▸ **ABOUT THIS EXERCISE**
Give back every entry, exactly as written.

▸ **INPUT DATA**
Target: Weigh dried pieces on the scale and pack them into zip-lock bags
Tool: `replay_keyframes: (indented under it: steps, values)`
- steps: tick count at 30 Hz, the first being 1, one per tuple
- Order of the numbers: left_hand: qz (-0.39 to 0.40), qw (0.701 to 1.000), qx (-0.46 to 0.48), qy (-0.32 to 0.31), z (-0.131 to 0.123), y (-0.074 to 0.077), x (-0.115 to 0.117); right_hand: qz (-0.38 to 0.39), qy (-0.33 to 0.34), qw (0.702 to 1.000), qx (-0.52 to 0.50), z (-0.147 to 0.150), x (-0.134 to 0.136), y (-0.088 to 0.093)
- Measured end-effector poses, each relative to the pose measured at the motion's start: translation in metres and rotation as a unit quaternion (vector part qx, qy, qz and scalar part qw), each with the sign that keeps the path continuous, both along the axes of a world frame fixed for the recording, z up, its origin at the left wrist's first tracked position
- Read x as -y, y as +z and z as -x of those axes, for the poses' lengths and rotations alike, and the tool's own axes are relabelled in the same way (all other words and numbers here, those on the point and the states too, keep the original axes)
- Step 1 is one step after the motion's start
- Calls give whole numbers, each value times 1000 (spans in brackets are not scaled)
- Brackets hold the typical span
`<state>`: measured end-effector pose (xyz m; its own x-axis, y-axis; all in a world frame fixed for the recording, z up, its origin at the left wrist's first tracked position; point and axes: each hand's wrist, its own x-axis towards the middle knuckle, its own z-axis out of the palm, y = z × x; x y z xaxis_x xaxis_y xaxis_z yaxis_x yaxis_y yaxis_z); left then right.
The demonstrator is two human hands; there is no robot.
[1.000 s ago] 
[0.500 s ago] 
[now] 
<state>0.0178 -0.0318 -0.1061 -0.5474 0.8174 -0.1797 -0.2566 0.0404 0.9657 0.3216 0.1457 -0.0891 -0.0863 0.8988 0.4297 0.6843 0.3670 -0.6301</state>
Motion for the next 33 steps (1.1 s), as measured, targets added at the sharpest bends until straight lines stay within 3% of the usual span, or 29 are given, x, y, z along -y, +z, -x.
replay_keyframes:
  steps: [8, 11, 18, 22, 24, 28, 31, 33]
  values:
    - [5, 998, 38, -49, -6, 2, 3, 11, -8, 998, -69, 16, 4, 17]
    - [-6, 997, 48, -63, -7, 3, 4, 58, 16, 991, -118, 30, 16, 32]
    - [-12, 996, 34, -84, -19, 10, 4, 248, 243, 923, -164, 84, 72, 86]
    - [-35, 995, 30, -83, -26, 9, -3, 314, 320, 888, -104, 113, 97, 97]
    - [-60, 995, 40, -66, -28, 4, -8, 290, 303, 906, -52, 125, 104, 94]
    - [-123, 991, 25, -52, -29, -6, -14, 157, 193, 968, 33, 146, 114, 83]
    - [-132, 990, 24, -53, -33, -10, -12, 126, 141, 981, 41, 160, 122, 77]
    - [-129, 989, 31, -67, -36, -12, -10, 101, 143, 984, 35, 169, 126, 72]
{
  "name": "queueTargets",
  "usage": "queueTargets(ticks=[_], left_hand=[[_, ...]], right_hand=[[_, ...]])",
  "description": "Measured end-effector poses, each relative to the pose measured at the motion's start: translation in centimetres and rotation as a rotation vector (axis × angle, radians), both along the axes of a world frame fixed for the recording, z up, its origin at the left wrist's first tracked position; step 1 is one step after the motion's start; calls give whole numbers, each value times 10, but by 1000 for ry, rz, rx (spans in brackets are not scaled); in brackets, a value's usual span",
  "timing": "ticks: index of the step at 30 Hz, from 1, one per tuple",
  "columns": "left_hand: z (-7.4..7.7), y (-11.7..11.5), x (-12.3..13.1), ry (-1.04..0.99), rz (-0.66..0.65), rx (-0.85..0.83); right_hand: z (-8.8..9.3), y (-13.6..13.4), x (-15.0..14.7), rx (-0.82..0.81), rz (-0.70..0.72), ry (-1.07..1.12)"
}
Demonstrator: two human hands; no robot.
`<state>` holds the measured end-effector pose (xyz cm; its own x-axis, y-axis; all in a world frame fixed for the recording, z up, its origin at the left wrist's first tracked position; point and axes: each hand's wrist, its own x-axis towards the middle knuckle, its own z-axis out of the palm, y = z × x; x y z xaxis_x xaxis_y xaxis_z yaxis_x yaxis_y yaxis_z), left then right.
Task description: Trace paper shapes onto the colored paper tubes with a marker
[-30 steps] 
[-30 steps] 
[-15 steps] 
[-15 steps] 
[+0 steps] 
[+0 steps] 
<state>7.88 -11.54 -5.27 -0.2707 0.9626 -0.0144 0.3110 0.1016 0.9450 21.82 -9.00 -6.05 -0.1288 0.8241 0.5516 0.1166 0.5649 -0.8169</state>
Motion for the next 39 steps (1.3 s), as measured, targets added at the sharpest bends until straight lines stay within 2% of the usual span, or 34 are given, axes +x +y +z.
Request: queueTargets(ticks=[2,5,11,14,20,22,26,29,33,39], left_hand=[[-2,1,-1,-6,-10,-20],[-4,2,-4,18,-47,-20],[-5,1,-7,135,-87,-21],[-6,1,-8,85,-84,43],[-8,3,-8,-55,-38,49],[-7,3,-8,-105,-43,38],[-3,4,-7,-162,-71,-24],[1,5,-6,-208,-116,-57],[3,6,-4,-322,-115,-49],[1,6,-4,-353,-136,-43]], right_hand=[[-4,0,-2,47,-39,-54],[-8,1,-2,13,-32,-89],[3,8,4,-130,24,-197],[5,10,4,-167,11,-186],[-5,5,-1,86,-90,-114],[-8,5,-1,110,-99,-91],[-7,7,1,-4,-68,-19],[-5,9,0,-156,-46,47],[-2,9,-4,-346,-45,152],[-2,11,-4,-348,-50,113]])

▸ **PROBLEM SOLUTION**
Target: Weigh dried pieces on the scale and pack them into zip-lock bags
Tool: `replay_keyframes: (indented under it: steps, values)`
- steps: tick count at 30 Hz, the first being 1, one per tuple
- Order of the numbers: left_hand: qz (-0.39 to 0.40), qw (0.701 to 1.000), qx (-0.46 to 0.48), qy (-0.32 to 0.31), z (-0.131 to 0.123), y (-0.074 to 0.077), x (-0.115 to 0.117); right_hand: qz (-0.38 to 0.39), qy (-0.33 to 0.34), qw (0.702 to 1.000), qx (-0.52 to 0.50), z (-0.147 to 0.150), x (-0.134 to 0.136), y (-0.088 to 0.093)
- Measured end-effector poses, each relative to the pose measured at the motion's start: translation in metres and rotation as a unit quaternion (vector part qx, qy, qz and scalar part qw), each with the sign that keeps the path continuous, both along the axes of a world frame fixed for the recording, z up, its origin at the left wrist's first tracked position
- Read x as -y, y as +z and z as -x of those axes, for the poses' lengths and rotations alike, and the tool's own axes are relabelled in the same way (all other words and numbers here, those on the point and the states too, keep the original axes)
- Step 1 is one step after the motion's start
- Calls give whole numbers, each value times 1000 (spans in brackets are not scaled)
- Brackets hold the typical span
`<state>`: measured end-effector pose (xyz m; its own x-axis, y-axis; all in a world frame fixed for the recording, z up, its origin at the left wrist's first tracked position; point and axes: each hand's wrist, its own x-axis towards the middle knuckle, its own z-axis out of the palm, y = z × x; x y z xaxis_x xaxis_y xaxis_z yaxis_x yaxis_y yaxis_z); left then right.
The demonstrator is two human hands; there is no robot.
[1.000 s ago] 
[0.500 s ago] 
[now] 
<state>0.0178 -0.0318 -0.1061 -0.5474 0.8174 -0.1797 -0.2566 0.0404 0.9657 0.3216 0.1457 -0.0891 -0.0863 0.8988 0.4297 0.6843 0.3670 -0.6301</state>
Motion for the next 33 steps (1.1 s), as measured, targets added at the sharpest bends until straight lines stay within 3% of the usual span, or 29 are given, x, y, z along -y, +z, -x.
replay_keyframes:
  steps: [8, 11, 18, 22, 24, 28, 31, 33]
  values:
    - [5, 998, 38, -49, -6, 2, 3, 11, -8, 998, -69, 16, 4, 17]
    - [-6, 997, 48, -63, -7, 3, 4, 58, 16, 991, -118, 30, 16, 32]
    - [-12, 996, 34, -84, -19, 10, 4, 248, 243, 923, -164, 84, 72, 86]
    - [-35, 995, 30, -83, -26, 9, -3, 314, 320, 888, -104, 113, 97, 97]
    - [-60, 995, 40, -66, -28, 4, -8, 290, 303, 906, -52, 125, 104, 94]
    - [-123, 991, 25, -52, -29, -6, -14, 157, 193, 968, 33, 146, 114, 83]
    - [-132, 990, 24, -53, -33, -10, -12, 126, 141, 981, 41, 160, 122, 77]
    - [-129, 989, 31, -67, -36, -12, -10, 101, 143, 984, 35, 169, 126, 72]
{
  "name": "queueTargets",
  "usage": "queueTargets(ticks=[_], left_hand=[[_, ...]], right_hand=[[_, ...]])",
  "description": "Measured end-effector poses, each relative to the pose measured at the motion's start: translation in centimetres and rotation as a rotation vector (axis × angle, radians), both along the axes of a world frame fixed for the recording, z up, its origin at the left wrist's first tracked position; step 1 is one step after the motion's start; calls give whole numbers, each value times 10, but by 1000 for ry, rz, rx (spans in brackets are not scaled); in brackets, a value's usual span",
  "timing": "ticks: index of the step at 30 Hz, from 1, one per tuple",
  "columns": "left_hand: z (-7.4..7.7), y (-11.7..11.5), x (-12.3..13.1), ry (-1.04..0.99), rz (-0.66..0.65), rx (-0.85..0.83); right_hand: z (-8.8..9.3), y (-13.6..13.4), x (-15.0..14.7), rx (-0.82..0.81), rz (-0.70..0.72), ry (-1.07..1.12)"
}
Demonstrator: two human hands; no robot.
`<state>` holds the measured end-effector pose (xyz cm; its own x-axis, y-axis; all in a world frame fixed for the recording, z up, its origin at the left wrist's first tracked position; point and axes: each hand's wrist, its own x-axis towards the middle knuckle, its own z-axis out of the palm, y = z × x; x y z xaxis_x xaxis_y xaxis_z yaxis_x yaxis_y yaxis_z), left then right.
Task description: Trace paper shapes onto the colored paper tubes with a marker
[-30 steps] 
[-30 steps] 
[-15 steps] 
[-15 steps] 
[+0 steps] 
[+0 steps] 
<state>7.88 -11.54 -5.27 -0.2707 0.9626 -0.0144 0.3110 0.1016 0.9450 21.82 -9.00 -6.05 -0.1288 0.8241 0.5516 0.1166 0.5649 -0.8169</state>
Motion for the next 39 steps (1.3 s), as measured, targets added at the sharpest bends until straight lines stay within 2% of the usual span, or 34 are given, axes +x +y +z.
Request: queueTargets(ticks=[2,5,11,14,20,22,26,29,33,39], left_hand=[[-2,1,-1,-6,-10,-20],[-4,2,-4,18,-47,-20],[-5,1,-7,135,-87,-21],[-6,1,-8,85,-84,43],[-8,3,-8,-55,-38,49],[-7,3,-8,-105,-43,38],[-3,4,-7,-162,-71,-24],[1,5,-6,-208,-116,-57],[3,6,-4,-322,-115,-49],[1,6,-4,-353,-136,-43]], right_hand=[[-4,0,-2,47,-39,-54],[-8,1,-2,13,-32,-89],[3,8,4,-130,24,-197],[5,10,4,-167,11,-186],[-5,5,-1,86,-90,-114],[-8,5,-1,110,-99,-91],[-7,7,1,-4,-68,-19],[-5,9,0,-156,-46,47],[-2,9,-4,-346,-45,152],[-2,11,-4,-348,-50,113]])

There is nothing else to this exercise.